Print the data verbatim. Leave every image out.

- Opening Delimiter -

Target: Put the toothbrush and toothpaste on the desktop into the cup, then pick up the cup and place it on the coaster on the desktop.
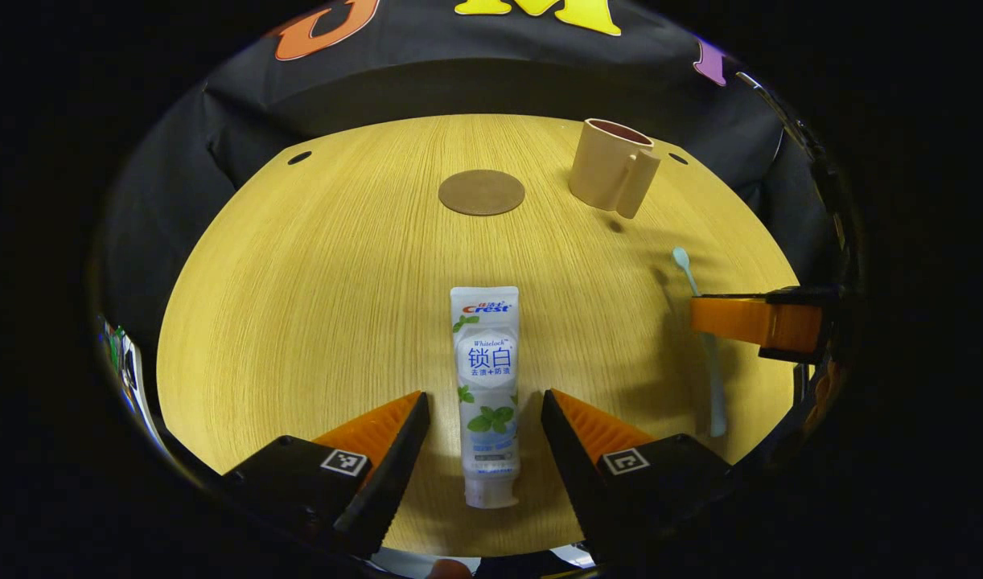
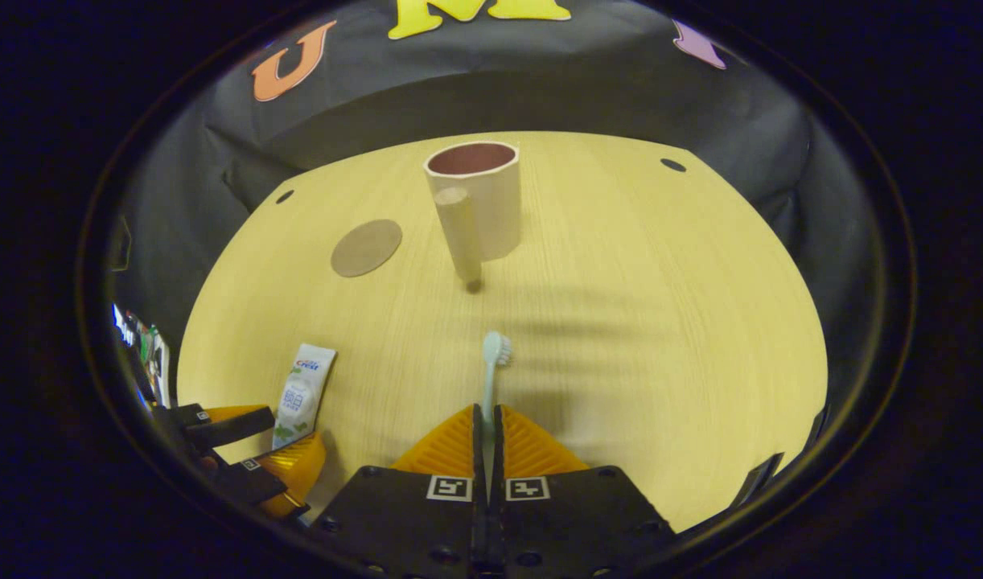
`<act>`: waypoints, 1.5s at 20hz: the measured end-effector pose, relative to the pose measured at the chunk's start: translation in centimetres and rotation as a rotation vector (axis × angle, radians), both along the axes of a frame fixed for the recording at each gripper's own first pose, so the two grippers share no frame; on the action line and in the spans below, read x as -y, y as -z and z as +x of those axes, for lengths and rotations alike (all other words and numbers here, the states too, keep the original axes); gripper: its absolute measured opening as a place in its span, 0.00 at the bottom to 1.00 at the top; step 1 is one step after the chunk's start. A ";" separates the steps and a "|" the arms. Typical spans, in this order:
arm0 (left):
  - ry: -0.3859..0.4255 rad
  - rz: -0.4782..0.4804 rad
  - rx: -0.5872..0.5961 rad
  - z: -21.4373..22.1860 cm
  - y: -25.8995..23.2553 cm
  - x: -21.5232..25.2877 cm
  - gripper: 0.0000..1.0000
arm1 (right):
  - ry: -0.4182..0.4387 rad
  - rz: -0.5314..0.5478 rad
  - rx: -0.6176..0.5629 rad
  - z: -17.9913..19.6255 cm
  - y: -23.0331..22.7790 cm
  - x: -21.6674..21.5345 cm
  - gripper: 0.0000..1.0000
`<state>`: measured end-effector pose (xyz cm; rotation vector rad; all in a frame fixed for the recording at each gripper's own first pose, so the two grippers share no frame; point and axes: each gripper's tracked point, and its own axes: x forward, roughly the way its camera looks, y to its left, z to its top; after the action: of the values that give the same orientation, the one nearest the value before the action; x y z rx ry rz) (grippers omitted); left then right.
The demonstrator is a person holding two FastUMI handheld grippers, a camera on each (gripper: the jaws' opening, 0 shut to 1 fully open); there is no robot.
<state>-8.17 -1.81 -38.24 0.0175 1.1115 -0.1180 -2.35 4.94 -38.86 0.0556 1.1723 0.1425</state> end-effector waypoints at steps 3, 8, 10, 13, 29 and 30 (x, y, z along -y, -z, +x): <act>0.002 0.012 0.001 0.2 0.1 0.0 0.84 | 0.010 0.011 0.008 0.1 -0.6 0.2 0.01; 0.004 0.020 0.009 1.0 0.2 0.2 0.67 | 0.001 0.013 0.041 0.3 -1.6 0.7 0.00; -0.010 0.018 0.010 1.2 0.3 0.2 0.57 | -0.001 0.016 0.049 0.2 -2.0 0.9 0.01; -0.013 0.011 0.006 1.1 0.1 0.4 0.46 | -0.001 0.020 0.060 0.1 -2.5 1.0 0.01; -0.062 -0.041 0.115 0.6 -5.8 0.7 0.31 | -0.037 0.056 0.452 11.4 -12.6 -0.2 0.00; -0.066 -0.040 0.129 0.8 -6.5 0.5 0.31 | -0.043 0.063 0.484 12.6 -13.5 -0.6 0.00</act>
<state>-7.39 -2.35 -31.77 -0.0472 0.9796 -0.0789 10.28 5.59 -25.37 0.0479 0.6858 0.2168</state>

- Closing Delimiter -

RESPONSE:
Target: Put the toothbrush and toothpaste on the desktop into the cup, then pick up the cup and place it on the coaster on the desktop.
`<act>`: waypoints, 1.5s at 20hz: the measured end-effector pose, relative to the pose measured at the chunk's start: translation in centimetres and rotation as a rotation vector (axis × angle, radians), both along the axes of a frame fixed for the recording at each gripper's own first pose, so the two grippers share no frame; on the action line and in the spans below, read x as -y, y as -z and z as +x of those axes, for lengths and rotations alike (all other words and numbers here, the states too, keep the original axes); gripper: its absolute measured opening as a place in its span, 0.00 at the bottom to 1.00 at the top; step 1 is one step after the chunk's start. A ";" separates the steps and a "|" the arms. Typical spans, in this order:
arm0 (left):
  - ry: -0.3859..0.4255 rad
  - rz: -0.4782..0.4804 rad
  - rx: -0.5872..0.5961 rad
  - z: -21.4373..22.1860 cm
  - y: -25.8995..23.2553 cm
  - x: -21.5232..25.2877 cm
  - gripper: 0.0000..1.0000
arm1 (right):
  - ry: -0.4182..0.4387 rad
  - rz: -0.5314..0.5478 rad
  - rx: -0.6176..0.5629 rad
  - z: -17.9913..19.6255 cm
  - y: -23.0331..22.7790 cm
  - x: -21.6674..21.5345 cm
  - gripper: 0.0000..1.0000
`<state>`: measured end-effector pose (xyz cm; rotation vector rad; all in a frame fixed for the recording at each gripper's own first pose, so the two grippers share no frame; point and axes: each gripper's tracked point, and its own axes: x forward, roughly the way its camera looks, y to its left, z to its top; after the action: of the values that give the same orientation, the one nearest the value before the action; x y z rx ry rz) (grippers omitted); left then right.
The demonstrator is a person holding two FastUMI handheld grippers, a camera on each (gripper: the jaws' opening, 0 shut to 1 fully open); there is no robot.
<state>-8.17 -1.81 -38.24 0.0175 1.1115 -0.1180 -2.35 4.94 -38.86 0.0556 1.1723 0.1425</state> end-effector waypoints at steps 3, 8, 10, 13, 29 and 30 (x, y, z along -y, -z, +x): <act>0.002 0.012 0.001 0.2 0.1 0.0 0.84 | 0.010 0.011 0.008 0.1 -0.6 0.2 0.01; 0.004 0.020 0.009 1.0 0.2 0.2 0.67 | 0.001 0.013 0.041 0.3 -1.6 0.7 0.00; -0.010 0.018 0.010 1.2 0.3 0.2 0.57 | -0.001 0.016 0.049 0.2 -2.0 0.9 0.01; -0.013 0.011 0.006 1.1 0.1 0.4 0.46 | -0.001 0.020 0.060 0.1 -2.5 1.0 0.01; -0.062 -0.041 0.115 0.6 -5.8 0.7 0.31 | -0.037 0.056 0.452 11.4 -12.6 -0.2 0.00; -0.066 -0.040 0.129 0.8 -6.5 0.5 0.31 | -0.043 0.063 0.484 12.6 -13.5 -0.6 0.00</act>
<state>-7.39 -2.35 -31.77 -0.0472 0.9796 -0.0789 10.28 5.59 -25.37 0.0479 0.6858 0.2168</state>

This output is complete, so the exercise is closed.